Could you give back exactly the lines below from the one with "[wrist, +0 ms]" through the one with "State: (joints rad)", without a single picture?

> Data shown:
== == ==
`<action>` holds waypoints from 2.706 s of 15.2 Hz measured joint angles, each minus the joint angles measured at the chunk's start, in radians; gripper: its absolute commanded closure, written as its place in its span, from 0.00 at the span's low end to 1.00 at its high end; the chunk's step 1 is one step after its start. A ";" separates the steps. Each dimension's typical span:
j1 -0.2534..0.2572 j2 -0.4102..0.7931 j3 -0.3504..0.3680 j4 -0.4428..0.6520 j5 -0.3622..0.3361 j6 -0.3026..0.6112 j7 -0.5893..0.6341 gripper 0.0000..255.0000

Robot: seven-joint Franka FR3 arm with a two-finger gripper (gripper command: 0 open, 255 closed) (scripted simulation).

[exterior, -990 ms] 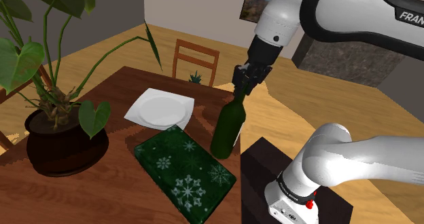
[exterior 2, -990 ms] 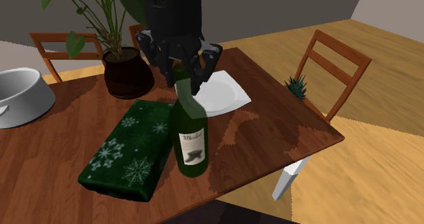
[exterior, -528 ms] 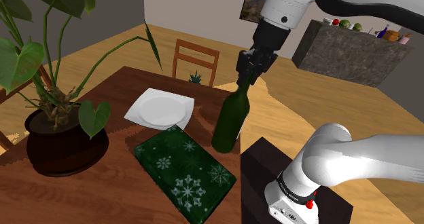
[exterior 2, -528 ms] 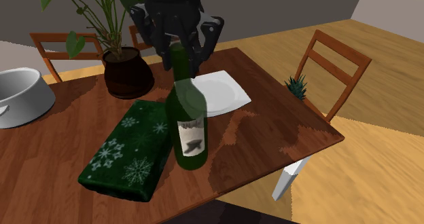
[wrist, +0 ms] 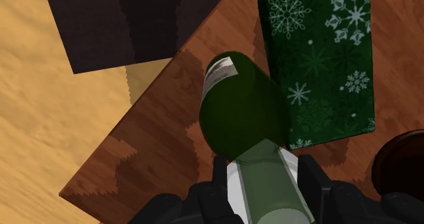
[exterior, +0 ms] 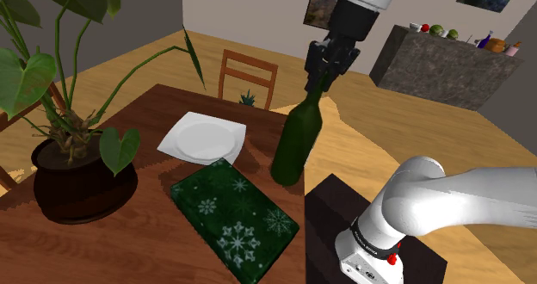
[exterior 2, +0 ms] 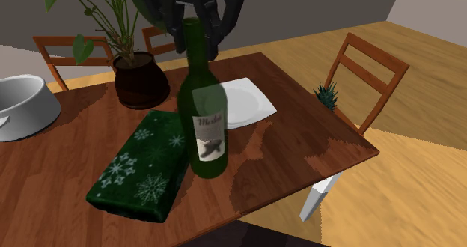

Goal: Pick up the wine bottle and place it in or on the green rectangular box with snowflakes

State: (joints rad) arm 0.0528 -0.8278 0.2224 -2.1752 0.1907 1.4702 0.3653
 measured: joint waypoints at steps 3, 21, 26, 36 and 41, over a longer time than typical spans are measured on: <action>-0.003 0.017 -0.004 0.052 -0.005 -0.035 0.003 1.00; -0.029 0.332 0.172 0.626 0.013 -0.266 0.226 1.00; -0.041 0.557 0.348 0.969 -0.044 -0.380 0.403 1.00; -0.027 0.553 0.390 0.894 -0.042 -0.303 0.451 1.00; -0.019 0.470 0.352 0.737 -0.004 -0.221 0.415 1.00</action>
State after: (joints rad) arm 0.0341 -0.3581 0.5741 -1.4378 0.1863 1.2489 0.7805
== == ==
> Result of this exercise:
[wrist, +0 ms] 
[exterior, +0 ms] 
[exterior 2, +0 ms] 

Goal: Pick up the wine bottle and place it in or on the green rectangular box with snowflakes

State: (joints rad) arm 0.0528 -0.8278 0.2224 -2.1752 0.1907 1.4702 0.3653

Nothing else is required to complete the output.